**Work item**
The answer must restate the listing word for word, without its images.

─── Dataset content ───

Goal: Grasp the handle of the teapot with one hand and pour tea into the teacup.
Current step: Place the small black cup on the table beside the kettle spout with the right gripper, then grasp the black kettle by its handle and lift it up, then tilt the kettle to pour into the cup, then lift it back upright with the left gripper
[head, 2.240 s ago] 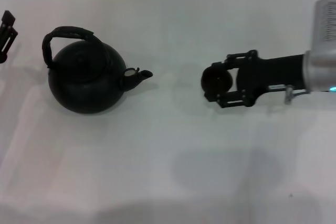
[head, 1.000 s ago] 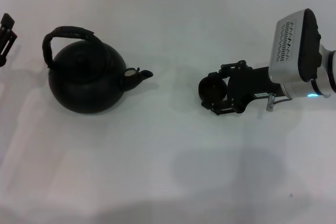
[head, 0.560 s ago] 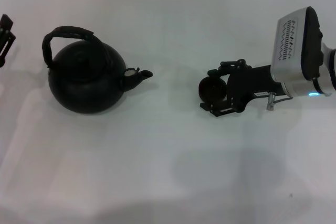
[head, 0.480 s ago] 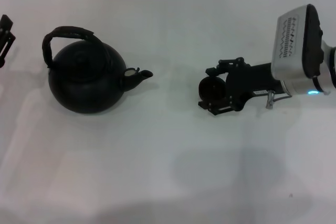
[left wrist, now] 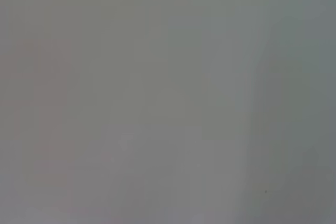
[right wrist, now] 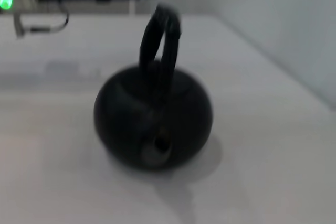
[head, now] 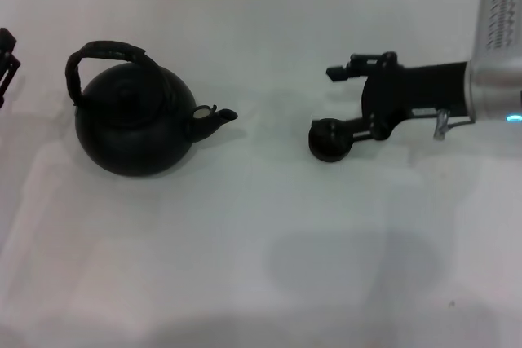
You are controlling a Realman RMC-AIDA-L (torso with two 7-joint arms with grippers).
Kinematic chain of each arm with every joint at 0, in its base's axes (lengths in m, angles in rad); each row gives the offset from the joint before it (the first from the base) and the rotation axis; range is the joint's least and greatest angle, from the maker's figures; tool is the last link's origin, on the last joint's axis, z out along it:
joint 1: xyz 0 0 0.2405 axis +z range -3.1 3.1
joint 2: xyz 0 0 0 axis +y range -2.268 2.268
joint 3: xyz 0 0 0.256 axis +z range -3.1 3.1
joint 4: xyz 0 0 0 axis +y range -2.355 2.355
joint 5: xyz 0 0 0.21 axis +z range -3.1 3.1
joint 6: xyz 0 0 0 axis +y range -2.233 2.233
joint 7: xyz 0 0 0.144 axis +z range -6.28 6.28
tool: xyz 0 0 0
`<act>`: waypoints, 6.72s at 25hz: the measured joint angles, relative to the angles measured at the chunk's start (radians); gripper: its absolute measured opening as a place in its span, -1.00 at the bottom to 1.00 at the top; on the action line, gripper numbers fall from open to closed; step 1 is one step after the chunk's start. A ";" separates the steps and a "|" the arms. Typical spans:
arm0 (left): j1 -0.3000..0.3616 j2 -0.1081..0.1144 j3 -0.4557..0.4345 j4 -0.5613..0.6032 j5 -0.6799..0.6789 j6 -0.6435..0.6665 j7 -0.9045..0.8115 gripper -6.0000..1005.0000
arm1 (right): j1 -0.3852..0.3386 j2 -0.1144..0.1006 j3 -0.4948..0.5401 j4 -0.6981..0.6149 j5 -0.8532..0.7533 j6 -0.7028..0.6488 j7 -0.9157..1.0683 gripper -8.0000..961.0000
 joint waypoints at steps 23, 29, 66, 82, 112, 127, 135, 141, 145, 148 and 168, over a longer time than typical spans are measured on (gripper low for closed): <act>0.044 0.000 0.002 -0.027 0.229 -0.098 -0.005 0.60 | -0.080 -0.005 0.289 0.004 0.142 0.066 -0.164 0.81; 0.012 0.002 0.002 -0.022 0.238 -0.023 -0.044 0.60 | -0.085 -0.005 0.290 0.017 0.150 0.070 -0.171 0.80; -0.034 0.003 -0.008 -0.003 0.242 0.121 -0.101 -0.46 | -0.104 -0.007 0.301 0.111 0.206 0.092 -0.226 0.80; -0.052 0.005 0.000 0.015 0.260 0.096 -0.166 -0.73 | -0.109 -0.007 0.304 0.120 0.220 0.108 -0.254 0.80; 0.075 0.001 0.981 1.236 0.678 0.772 -1.445 -0.73 | -0.117 -0.008 0.350 0.193 0.364 0.172 -0.347 0.79; 0.060 0.002 1.093 1.472 1.189 0.694 -1.941 -0.73 | -0.119 -0.008 0.658 0.210 0.456 0.239 -0.319 0.79; -0.017 0.002 1.129 1.499 1.333 0.611 -2.081 -0.73 | -0.114 -0.008 0.693 0.236 0.464 0.240 -0.322 0.79; -0.070 0.002 1.130 1.499 1.349 0.550 -2.104 -0.73 | -0.111 -0.008 0.693 0.238 0.463 0.240 -0.323 0.79; -0.103 0.002 1.137 1.502 1.395 0.508 -2.139 -0.73 | -0.111 -0.008 0.693 0.238 0.464 0.240 -0.324 0.79; -0.116 0.001 1.161 1.514 1.446 0.489 -2.170 -0.73 | -0.111 -0.008 0.693 0.238 0.464 0.240 -0.324 0.79; -0.208 0.002 1.243 1.542 1.612 0.398 -2.296 -0.73 | -0.109 -0.008 0.693 0.267 0.466 0.240 -0.337 0.79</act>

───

**Response to this task**
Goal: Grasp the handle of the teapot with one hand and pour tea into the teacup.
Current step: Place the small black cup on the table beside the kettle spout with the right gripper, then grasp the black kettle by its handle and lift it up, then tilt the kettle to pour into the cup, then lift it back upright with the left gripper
[head, 2.240 s ago] 
[head, 1.000 s ago] 
[head, 0.560 s ago] 
[head, 0.480 s ago] 
[left wrist, now] 
[right wrist, now] 
[head, now] 
You are controlling a Realman RMC-AIDA-L (torso with two 7-joint arms with grippers).
Kinematic chain of each arm with every joint at 0, in its base's axes (lengths in m, angles in rad); each row gives the offset from the joint before it (the first from the base) and the rotation axis; range is the joint's least and greatest angle, from the maker's figures; tool is the last link's origin, on the last joint's axis, z out along it:
joint 1: xyz 0 0 0.2405 axis +z range -3.1 3.1
joint 2: xyz 0 0 0 axis +y range -2.268 2.268
joint 3: xyz 0 0 0.256 axis +z range -3.1 3.1
joint 4: xyz 0 0 0 axis +y range -2.355 2.355
joint 5: xyz 0 0 0.21 axis +z range -3.1 3.1
joint 6: xyz 0 0 0 axis +y range -2.233 2.233
joint 7: xyz 0 0 0.144 axis +z range -6.28 6.28
tool: xyz 0 0 0
`<act>`: waypoints, 6.72s at 25hz: the measured joint angles, relative to the angles measured at the chunk's start (radians); gripper: its absolute measured opening as a place in its span, -1.00 at the bottom to 1.00 at the top; on the action line, gripper numbers fall from open to closed; step 1 is one step after the chunk's start. A ";" separates the steps and a "|" the arms. Typical spans:
arm0 (left): j1 -0.3000..0.3616 j2 -0.1081..0.1144 j3 -0.4557..0.4345 j4 -0.5613..0.6032 j5 -0.6799..0.6789 j6 -0.6435..0.6665 j7 -0.9045..0.8115 gripper -6.0000..1005.0000
arm1 (right): j1 -0.3852..0.3386 j2 -0.1144..0.1006 j3 -0.4948..0.5401 j4 -0.6981..0.6149 j5 -0.8532..0.7533 j6 -0.7028..0.6488 j7 -0.9157..1.0683 gripper -8.0000..961.0000
 joint waypoints at steps 23, 29, 66, 82, 112, 127, 135, 141, 145, 148 and 168, over a longer time than typical spans are measured on (gripper low for closed): <act>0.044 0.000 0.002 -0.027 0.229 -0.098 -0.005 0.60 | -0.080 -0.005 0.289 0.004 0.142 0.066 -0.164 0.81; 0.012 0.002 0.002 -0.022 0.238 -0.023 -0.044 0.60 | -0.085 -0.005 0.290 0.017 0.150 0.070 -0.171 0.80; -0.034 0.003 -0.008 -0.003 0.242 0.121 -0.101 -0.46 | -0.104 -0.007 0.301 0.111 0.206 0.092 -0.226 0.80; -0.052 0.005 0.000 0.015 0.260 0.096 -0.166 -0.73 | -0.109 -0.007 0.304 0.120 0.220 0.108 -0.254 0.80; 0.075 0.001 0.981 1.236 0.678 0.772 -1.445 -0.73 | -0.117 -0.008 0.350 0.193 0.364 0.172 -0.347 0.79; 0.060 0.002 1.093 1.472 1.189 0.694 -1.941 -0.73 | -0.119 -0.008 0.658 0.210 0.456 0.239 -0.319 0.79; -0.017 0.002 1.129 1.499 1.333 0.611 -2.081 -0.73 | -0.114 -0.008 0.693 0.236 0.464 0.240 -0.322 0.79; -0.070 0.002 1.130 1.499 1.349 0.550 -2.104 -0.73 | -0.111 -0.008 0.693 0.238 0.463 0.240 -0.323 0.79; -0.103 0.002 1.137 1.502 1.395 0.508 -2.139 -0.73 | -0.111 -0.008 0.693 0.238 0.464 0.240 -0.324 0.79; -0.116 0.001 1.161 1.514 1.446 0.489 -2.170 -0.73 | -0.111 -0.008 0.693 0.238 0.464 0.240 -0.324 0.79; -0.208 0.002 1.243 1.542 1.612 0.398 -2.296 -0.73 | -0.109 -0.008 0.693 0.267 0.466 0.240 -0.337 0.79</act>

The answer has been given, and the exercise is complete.